| Work item |
Give back the full listing verbatim, apart from its images.

| Stored data |
====================

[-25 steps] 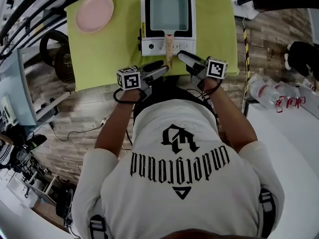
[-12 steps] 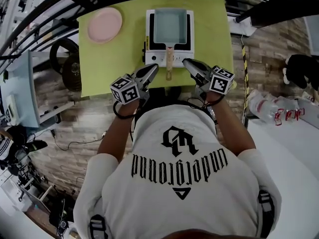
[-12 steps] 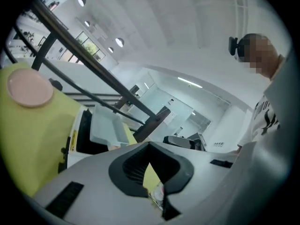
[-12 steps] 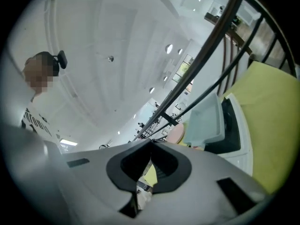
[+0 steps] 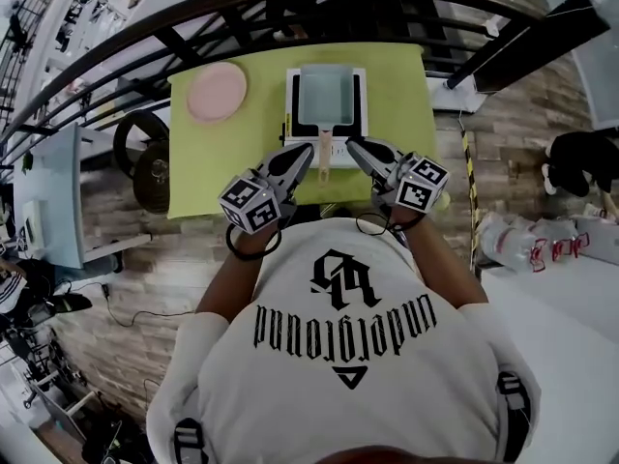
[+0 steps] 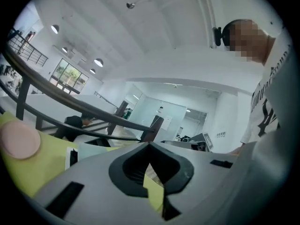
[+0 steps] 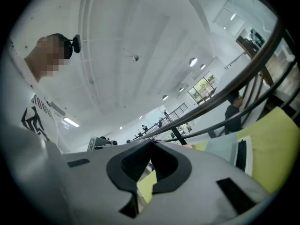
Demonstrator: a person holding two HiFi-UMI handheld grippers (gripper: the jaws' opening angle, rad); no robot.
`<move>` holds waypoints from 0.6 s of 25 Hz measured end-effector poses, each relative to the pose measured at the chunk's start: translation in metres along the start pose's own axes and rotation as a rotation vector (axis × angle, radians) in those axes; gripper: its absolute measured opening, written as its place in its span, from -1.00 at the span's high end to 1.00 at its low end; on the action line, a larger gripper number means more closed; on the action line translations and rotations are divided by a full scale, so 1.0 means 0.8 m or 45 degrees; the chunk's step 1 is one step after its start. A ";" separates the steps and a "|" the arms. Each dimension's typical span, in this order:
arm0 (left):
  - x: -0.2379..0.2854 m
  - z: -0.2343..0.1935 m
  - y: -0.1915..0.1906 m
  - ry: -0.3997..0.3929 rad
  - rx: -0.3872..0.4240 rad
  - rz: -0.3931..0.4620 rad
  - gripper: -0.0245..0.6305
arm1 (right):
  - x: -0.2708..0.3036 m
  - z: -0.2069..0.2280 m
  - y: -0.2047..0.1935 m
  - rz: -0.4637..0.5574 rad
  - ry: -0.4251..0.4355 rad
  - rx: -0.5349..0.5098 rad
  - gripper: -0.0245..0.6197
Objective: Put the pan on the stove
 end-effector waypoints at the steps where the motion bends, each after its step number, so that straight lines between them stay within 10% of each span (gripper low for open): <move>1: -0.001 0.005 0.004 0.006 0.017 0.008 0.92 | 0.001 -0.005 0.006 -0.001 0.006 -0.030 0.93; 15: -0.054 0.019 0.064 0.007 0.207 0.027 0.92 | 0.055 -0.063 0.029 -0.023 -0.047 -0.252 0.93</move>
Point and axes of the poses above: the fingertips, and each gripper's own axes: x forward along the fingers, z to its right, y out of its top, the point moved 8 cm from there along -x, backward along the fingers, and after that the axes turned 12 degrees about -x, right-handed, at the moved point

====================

| Result of this exercise |
[-25 steps] 
[-12 steps] 
[-12 steps] 
[-12 steps] 
[+0 steps] 
[+0 steps] 
[+0 steps] 
Demonstrator: a person holding two HiFi-UMI handheld grippers (gripper: the jaws' opening angle, rad); no robot.
`<move>` holds waypoints from 0.6 s of 25 Hz measured end-effector poses, each relative to the pose measured at the chunk's start: translation in metres along the start pose's own axes and rotation as a rotation vector (axis × angle, radians) in those axes; gripper: its absolute measured opening, written as its place in its span, from -1.00 at the span's high end to 1.00 at its low end; on the action line, a larger gripper number means more closed; on the action line translations and rotations are divided by a full scale, so 1.0 means 0.8 m or 45 degrees; the chunk's step 1 is one step after its start. A ";" separates the steps and a "|" the arms. Each dimension's typical span, in this order:
arm0 (left):
  - x: -0.2379..0.2854 m
  - z: -0.2343..0.1935 m
  - y: -0.1915..0.1906 m
  - ry: -0.3997..0.3929 rad
  - rx: -0.3872..0.4240 rad
  - rz: -0.3931..0.4620 rad
  - gripper: -0.0245..0.6305
arm1 (right):
  - x: -0.2708..0.3036 m
  - z: -0.2069..0.2280 m
  - y: -0.2047..0.1935 m
  - rz: -0.4637..0.5574 rad
  - ry: -0.4251..0.4355 rad
  - rx: -0.5349..0.5098 rad
  - gripper: -0.0245..0.6197
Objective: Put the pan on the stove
 end-effector waypoints at the steps where the motion bends, each after its step number, so that straight lines between them stay within 10% of each span (gripper low for open): <move>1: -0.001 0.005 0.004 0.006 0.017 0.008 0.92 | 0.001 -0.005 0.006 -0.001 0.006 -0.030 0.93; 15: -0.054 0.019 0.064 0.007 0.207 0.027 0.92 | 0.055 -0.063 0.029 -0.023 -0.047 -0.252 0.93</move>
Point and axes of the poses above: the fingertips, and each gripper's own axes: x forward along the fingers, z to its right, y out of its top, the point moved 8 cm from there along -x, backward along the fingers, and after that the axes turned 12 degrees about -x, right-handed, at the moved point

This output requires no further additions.